A healthy male infant is born to an HIV-positive woman who has not taken her ARV drugs regularly. She breastfeeds as she cannot afford to bottle feed. At two months she brings her son to the clinic for the first time since delivery. The infant has not gained weight and has severe oral thrush and loose stools. On examination, generalised lymphadenopathy is noted as well as an enlarged liver and spleen.

1. What diagnosis would you suspect with the history of failure to thrive and oral thrush?

Severe thrush in an HIV-negative infant may result in poor weight gain as the infant finds sucking very painful. However, the combination of thrush, poor weight gain and loose stools in an infant born to an HIV-positive woman suggests very strongly that this infant has developed symptomatic HIV infection.

2. Would the clinical signs on examination support this diagnosis?

Yes. Generalised lymphadenopathy, hepatomegaly and splenomegaly all suggest that the diagnosis of AIDS is correct.

3. What blood tests could be used to confirm this diagnosis?

A positive PCR test would confirm the diagnosis of HIV infection.

4. If this infant developed signs of pneumonia, what additional diagnosis would you suspect?

The infant would probably have a bacterial pneumonia, Pneumocystis pneumonia or tuberculosis.

5. How can Pneumocystis pneumonia be prevented?

By starting co-trimoxazole prophylaxis at six weeks.

Case study 4

A preterm infant is born to an undernourished woman who was found to be HIV positive when screened at booking. She was not started on FDC and was only seen again when she was admitted in preterm labour and delivered a 1.5 kg infant one hour later. She did not receive NVP and AZT prior to delivery. NVP syrup was not given to the infant as the infant was preterm. The infant was given expressed breast milk by nasogastric tube for two weeks. Now the infant takes the breast well and at 4 weeks of age is ready to go home.
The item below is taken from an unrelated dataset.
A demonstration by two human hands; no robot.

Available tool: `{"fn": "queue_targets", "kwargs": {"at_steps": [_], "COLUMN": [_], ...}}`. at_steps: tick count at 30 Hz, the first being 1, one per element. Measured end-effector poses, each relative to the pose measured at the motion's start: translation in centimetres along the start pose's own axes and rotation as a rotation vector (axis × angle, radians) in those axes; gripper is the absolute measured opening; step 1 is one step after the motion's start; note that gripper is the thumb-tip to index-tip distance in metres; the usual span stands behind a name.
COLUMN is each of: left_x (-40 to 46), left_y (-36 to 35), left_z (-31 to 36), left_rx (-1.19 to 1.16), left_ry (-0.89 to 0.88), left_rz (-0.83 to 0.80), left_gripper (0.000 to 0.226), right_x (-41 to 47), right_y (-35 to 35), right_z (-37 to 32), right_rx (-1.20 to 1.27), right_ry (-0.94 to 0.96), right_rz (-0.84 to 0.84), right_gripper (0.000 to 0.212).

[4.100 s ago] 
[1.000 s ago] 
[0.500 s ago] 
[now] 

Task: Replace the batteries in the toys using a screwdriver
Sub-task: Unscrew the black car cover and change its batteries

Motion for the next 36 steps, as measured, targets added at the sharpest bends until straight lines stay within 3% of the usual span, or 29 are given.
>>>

1. Why is this infant at an increased risk of HIV infection before delivery?

Because the infant was born preterm and the mother did not receive FDC prophylaxis. Neither the mother nor her infant have been given NVP. Her undernourished state could also be a sign of AIDS. This would suggest that she has a high viral load.

2. Do you agree with the choice of feeding method?

Yes, breastfeeding is the correct option. The milk must be pasteurised while in hospital followed by home pasteurization as the mother has not been on FDC for 8 weeks.

3. How should this mother and infant be managed?

Both mother and infant need to be assessed for ARV treatment. The mother needs to be started on FDC and the infant on daily NVP. The dosage of NVP syrup needs to be adjusted according the birth weight. A 1.5 kg infant should receive 0.2 ml/kg of NVP daily for the first 2 weeks followed by 0.4 ml/kg daily.

4. What is the danger of prescribing milk formula?

Women may be tempted to stop breastfeeding and use milk formula. It is very important that all women be advised and assisted to breastfeed. Prescribed milk may result in women not breastfeeding, even if they plan to move soon to a rural area where prescribed milk is not available.

5. What management should the mother receive?

She should be started on FDC. This will prolong her life, reduce the risk of HIV transmission in her breast milk and may prevent her young infant from becoming an AIDS orphan.